(Items from a data source)

+===+

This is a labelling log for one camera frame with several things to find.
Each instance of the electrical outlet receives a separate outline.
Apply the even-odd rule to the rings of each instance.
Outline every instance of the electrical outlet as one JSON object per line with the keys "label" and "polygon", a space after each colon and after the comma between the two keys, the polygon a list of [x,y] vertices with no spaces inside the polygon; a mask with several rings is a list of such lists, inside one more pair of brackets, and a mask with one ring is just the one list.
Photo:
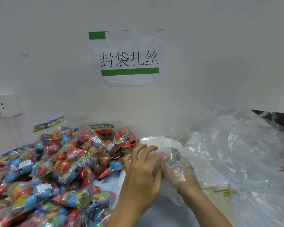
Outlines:
{"label": "electrical outlet", "polygon": [[21,114],[20,106],[15,94],[0,95],[0,116],[11,117]]}

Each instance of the green stripe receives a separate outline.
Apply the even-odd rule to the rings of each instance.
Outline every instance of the green stripe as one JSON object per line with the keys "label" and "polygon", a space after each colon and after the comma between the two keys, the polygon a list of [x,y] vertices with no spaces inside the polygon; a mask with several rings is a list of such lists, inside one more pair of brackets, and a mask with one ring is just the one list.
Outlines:
{"label": "green stripe", "polygon": [[102,76],[123,76],[123,75],[138,75],[138,74],[155,74],[155,73],[159,73],[159,68],[101,70]]}
{"label": "green stripe", "polygon": [[105,32],[88,32],[90,40],[103,40],[106,39]]}

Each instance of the human hand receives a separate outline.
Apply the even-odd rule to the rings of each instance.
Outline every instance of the human hand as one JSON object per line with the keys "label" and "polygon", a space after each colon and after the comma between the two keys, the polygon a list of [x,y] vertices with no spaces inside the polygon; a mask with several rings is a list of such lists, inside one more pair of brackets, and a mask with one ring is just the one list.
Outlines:
{"label": "human hand", "polygon": [[134,148],[132,154],[123,159],[126,176],[118,204],[109,219],[108,226],[119,226],[114,221],[117,217],[118,219],[126,219],[122,226],[134,226],[140,217],[155,203],[160,193],[162,174],[159,170],[153,178],[152,172],[157,163],[163,159],[163,156],[154,155],[147,162],[146,160],[148,155],[157,149],[157,146],[147,147],[146,144],[142,144]]}
{"label": "human hand", "polygon": [[163,161],[162,171],[164,177],[171,181],[182,197],[188,193],[202,191],[195,170],[187,158],[180,155],[179,162],[172,166],[167,161]]}

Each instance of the sign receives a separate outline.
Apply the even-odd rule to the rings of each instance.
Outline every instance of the sign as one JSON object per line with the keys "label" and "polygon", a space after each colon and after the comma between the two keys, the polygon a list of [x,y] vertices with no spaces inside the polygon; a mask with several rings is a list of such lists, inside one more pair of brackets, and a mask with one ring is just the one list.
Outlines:
{"label": "sign", "polygon": [[164,30],[89,32],[99,87],[164,82]]}

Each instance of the forearm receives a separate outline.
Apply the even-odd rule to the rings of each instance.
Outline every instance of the forearm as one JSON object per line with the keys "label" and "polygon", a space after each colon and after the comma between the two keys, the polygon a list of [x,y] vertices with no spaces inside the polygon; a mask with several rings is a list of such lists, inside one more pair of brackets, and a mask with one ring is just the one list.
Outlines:
{"label": "forearm", "polygon": [[107,227],[134,227],[139,220],[139,217],[128,212],[122,211],[118,207],[111,214]]}
{"label": "forearm", "polygon": [[202,190],[187,191],[181,196],[185,204],[195,214],[200,227],[232,227]]}

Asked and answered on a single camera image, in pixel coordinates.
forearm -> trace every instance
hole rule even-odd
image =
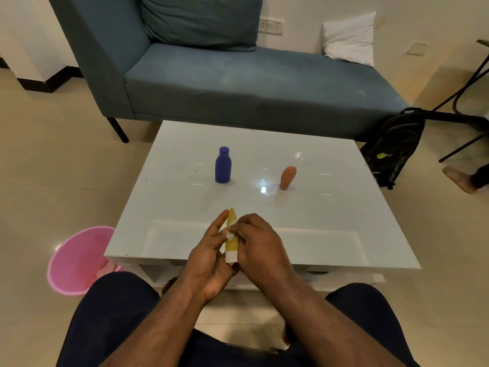
[[[319,366],[403,366],[301,278],[267,286],[266,297]]]
[[[181,276],[101,367],[177,366],[205,298]]]

blue bottle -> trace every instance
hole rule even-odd
[[[216,181],[227,183],[231,180],[231,159],[229,158],[229,148],[220,147],[219,156],[216,159]]]

blue sofa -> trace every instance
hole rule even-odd
[[[366,141],[407,107],[371,67],[257,48],[216,51],[150,41],[139,0],[50,0],[101,113]]]

hand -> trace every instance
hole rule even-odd
[[[202,291],[205,302],[219,295],[237,270],[226,263],[224,255],[219,251],[226,242],[227,229],[219,233],[229,210],[224,210],[210,225],[199,244],[194,247],[188,257],[182,278]]]
[[[282,240],[260,216],[242,216],[229,227],[229,232],[239,234],[238,263],[262,292],[280,281],[295,277]]]

white pillow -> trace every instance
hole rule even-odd
[[[373,67],[375,14],[323,23],[323,54]]]

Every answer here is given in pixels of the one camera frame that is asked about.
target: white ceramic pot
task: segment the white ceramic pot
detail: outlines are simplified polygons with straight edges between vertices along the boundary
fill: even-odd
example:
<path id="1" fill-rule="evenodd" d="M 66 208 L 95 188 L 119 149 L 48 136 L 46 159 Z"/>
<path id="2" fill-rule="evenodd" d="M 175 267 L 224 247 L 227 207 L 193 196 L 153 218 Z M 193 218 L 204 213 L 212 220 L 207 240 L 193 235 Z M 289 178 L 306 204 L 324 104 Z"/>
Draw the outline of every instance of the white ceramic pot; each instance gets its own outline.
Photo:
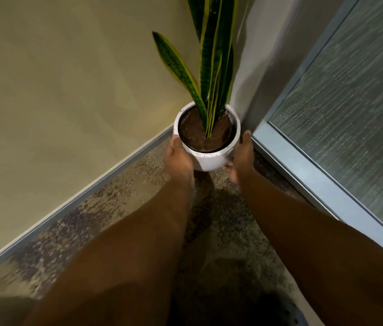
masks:
<path id="1" fill-rule="evenodd" d="M 191 102 L 184 106 L 181 111 L 179 111 L 178 115 L 176 116 L 175 123 L 173 124 L 173 134 L 178 135 L 178 124 L 182 115 L 193 106 L 194 102 Z M 237 113 L 235 113 L 235 111 L 229 105 L 226 105 L 226 110 L 228 111 L 229 119 L 233 125 L 232 129 L 235 131 L 235 137 L 227 147 L 217 152 L 202 153 L 193 151 L 191 148 L 185 145 L 184 142 L 182 142 L 186 151 L 192 155 L 191 158 L 193 159 L 194 169 L 209 172 L 231 162 L 234 149 L 240 141 L 240 119 L 238 118 Z"/>

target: person
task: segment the person
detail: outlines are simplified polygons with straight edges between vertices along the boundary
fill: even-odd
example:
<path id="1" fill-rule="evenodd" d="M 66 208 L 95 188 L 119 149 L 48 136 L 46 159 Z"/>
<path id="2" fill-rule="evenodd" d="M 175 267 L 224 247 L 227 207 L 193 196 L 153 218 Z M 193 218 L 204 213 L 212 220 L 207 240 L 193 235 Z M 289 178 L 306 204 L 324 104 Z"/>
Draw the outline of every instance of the person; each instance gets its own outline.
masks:
<path id="1" fill-rule="evenodd" d="M 284 194 L 253 161 L 246 131 L 233 165 L 224 169 L 321 320 L 383 325 L 383 248 Z M 164 164 L 170 180 L 83 248 L 24 326 L 166 324 L 194 186 L 192 160 L 178 137 L 169 142 Z"/>

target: glass panel
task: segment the glass panel
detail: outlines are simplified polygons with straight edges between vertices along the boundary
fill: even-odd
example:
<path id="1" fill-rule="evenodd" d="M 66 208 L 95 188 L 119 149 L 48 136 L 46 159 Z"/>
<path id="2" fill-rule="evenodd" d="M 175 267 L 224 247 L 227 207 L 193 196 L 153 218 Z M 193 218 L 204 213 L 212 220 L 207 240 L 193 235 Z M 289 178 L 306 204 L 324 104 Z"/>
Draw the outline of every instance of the glass panel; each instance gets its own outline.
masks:
<path id="1" fill-rule="evenodd" d="M 383 221 L 383 0 L 360 0 L 270 123 Z"/>

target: baseboard
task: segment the baseboard
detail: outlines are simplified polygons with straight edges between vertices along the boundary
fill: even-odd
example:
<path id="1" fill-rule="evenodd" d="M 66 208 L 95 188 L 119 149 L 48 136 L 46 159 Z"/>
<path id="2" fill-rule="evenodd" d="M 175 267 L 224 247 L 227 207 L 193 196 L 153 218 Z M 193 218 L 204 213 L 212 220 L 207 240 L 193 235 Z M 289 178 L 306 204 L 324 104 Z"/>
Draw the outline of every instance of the baseboard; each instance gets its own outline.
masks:
<path id="1" fill-rule="evenodd" d="M 33 227 L 28 229 L 18 238 L 15 238 L 14 241 L 10 242 L 7 246 L 0 250 L 0 264 L 8 259 L 14 252 L 24 246 L 27 242 L 34 239 L 37 235 L 47 230 L 54 222 L 57 222 L 59 219 L 63 218 L 74 208 L 80 205 L 84 200 L 86 200 L 90 195 L 102 189 L 106 184 L 110 183 L 115 179 L 123 170 L 125 170 L 129 165 L 134 163 L 134 161 L 142 158 L 146 153 L 150 152 L 153 148 L 159 145 L 167 137 L 172 134 L 173 125 L 167 127 L 156 137 L 151 139 L 141 148 L 136 150 L 134 153 L 129 155 L 123 161 L 115 165 L 112 169 L 107 171 L 104 175 L 97 178 L 91 184 L 86 186 L 83 190 L 77 193 L 74 197 L 70 198 L 68 201 L 64 202 L 61 206 L 53 210 L 41 221 L 35 224 Z"/>

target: speckled floor
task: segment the speckled floor
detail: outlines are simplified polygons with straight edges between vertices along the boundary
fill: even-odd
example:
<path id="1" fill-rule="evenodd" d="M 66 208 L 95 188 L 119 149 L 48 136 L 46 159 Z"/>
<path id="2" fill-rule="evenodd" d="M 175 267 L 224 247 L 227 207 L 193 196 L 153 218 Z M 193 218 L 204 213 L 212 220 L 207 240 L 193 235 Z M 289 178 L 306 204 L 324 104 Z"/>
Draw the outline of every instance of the speckled floor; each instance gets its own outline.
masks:
<path id="1" fill-rule="evenodd" d="M 153 197 L 168 179 L 164 146 L 2 263 L 0 298 L 41 298 L 81 247 Z M 287 194 L 304 199 L 259 155 L 255 168 Z M 244 324 L 260 295 L 276 291 L 291 297 L 310 325 L 320 324 L 224 172 L 196 174 L 191 215 L 172 295 L 173 319 L 188 325 Z"/>

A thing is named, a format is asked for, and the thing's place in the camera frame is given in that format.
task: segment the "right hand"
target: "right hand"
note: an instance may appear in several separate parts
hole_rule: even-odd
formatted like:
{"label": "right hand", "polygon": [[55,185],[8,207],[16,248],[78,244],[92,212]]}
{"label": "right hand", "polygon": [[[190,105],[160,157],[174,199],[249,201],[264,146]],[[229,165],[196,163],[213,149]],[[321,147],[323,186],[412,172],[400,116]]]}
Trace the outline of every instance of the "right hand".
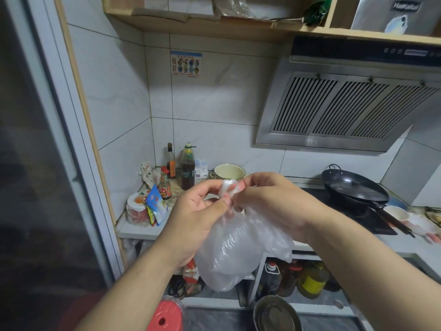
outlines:
{"label": "right hand", "polygon": [[312,195],[274,172],[253,173],[240,181],[233,195],[236,210],[251,207],[287,230],[292,238],[307,243],[307,232],[334,212]]}

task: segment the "left hand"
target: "left hand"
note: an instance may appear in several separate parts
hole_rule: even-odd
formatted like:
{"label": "left hand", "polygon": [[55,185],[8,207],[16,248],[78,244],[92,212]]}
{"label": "left hand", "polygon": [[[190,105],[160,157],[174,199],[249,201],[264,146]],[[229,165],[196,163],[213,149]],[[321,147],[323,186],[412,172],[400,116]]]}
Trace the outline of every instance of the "left hand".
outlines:
{"label": "left hand", "polygon": [[232,205],[230,197],[205,200],[218,194],[222,180],[207,180],[180,194],[155,245],[175,268],[184,266],[207,238],[212,225]]}

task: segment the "poster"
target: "poster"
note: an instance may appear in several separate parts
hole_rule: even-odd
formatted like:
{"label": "poster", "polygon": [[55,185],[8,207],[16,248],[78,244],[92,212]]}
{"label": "poster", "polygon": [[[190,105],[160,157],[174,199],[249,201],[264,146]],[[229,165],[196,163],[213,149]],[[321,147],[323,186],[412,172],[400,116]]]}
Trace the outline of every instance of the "poster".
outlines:
{"label": "poster", "polygon": [[170,51],[170,62],[173,75],[201,77],[202,53]]}

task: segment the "hand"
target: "hand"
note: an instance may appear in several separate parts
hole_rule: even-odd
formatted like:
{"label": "hand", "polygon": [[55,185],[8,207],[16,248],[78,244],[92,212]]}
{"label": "hand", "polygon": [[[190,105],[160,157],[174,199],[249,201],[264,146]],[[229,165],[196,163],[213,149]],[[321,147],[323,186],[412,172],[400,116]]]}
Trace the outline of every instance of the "hand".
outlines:
{"label": "hand", "polygon": [[243,191],[233,195],[236,210],[251,207],[302,243],[307,243],[309,225],[325,220],[334,212],[283,175],[274,172],[251,174],[240,181],[239,187]]}
{"label": "hand", "polygon": [[166,251],[175,268],[184,266],[195,255],[214,222],[232,205],[228,194],[223,199],[205,200],[207,194],[218,194],[222,180],[201,182],[178,196],[155,245]]}

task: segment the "stove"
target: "stove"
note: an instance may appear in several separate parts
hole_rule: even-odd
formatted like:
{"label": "stove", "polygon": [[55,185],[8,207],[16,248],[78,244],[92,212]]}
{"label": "stove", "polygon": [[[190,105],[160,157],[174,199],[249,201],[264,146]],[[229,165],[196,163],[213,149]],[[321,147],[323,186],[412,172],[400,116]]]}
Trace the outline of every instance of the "stove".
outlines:
{"label": "stove", "polygon": [[335,200],[331,199],[326,189],[318,188],[302,188],[307,193],[314,196],[317,200],[323,202],[327,206],[341,212],[350,219],[356,221],[373,234],[379,235],[396,235],[396,231],[383,221],[378,214],[369,207],[345,208]]}

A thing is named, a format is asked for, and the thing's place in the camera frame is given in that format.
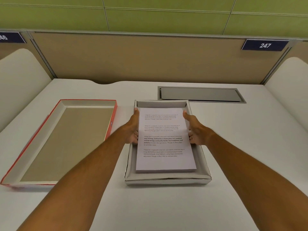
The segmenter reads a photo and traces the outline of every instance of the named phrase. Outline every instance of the paper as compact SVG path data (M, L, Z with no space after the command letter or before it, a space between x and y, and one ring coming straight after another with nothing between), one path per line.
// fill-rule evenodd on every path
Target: paper
M136 170L194 170L181 108L140 108Z

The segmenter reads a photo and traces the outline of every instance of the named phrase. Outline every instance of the gray metal cover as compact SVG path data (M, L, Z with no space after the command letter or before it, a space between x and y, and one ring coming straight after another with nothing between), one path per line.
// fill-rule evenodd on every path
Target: gray metal cover
M161 87L160 89L161 99L164 100L242 101L235 89L196 87Z

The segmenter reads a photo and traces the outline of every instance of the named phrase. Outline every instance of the green panel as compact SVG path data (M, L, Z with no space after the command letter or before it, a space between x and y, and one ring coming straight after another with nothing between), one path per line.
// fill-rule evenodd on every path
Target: green panel
M308 17L232 14L225 35L308 37Z
M229 14L107 9L111 31L222 34Z
M234 0L104 0L105 7L231 11Z
M102 0L0 0L7 4L29 5L70 5L70 6L96 6L103 7Z
M236 0L233 12L308 14L308 0Z
M103 9L0 5L2 28L108 31Z

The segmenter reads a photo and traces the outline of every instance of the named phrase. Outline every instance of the hand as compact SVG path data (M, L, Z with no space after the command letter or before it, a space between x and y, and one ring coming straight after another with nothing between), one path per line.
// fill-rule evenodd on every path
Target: hand
M194 115L189 115L186 110L183 111L183 117L189 121L188 133L190 143L195 143L197 145L207 145L210 137L215 134L215 132L202 125Z
M122 126L125 131L129 132L129 137L125 143L138 143L138 126L139 126L139 110L134 108L134 114L130 120Z

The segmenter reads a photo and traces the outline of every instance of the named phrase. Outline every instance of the person's left hand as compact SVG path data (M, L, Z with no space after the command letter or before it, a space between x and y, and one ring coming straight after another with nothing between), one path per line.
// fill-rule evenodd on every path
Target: person's left hand
M125 143L138 143L138 126L139 126L139 110L134 108L134 114L131 116L130 120L123 125L131 135L126 140Z

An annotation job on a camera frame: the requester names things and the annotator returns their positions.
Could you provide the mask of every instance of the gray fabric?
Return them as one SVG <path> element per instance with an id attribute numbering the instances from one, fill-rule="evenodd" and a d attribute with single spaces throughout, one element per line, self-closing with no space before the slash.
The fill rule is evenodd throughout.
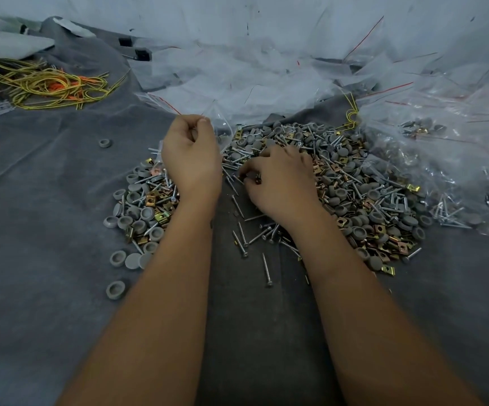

+===+

▸ **TASK DESCRIPTION**: Scan the data above for the string "throughout" and copy each line where it appears.

▸ **YOUR SOLUTION**:
Return them as one SVG <path> element per instance with an id attribute numbering the instances from one, fill-rule="evenodd" and a d attribute with single spaces throughout, one element per line, self-closing with no space before the slash.
The fill rule is evenodd throughout.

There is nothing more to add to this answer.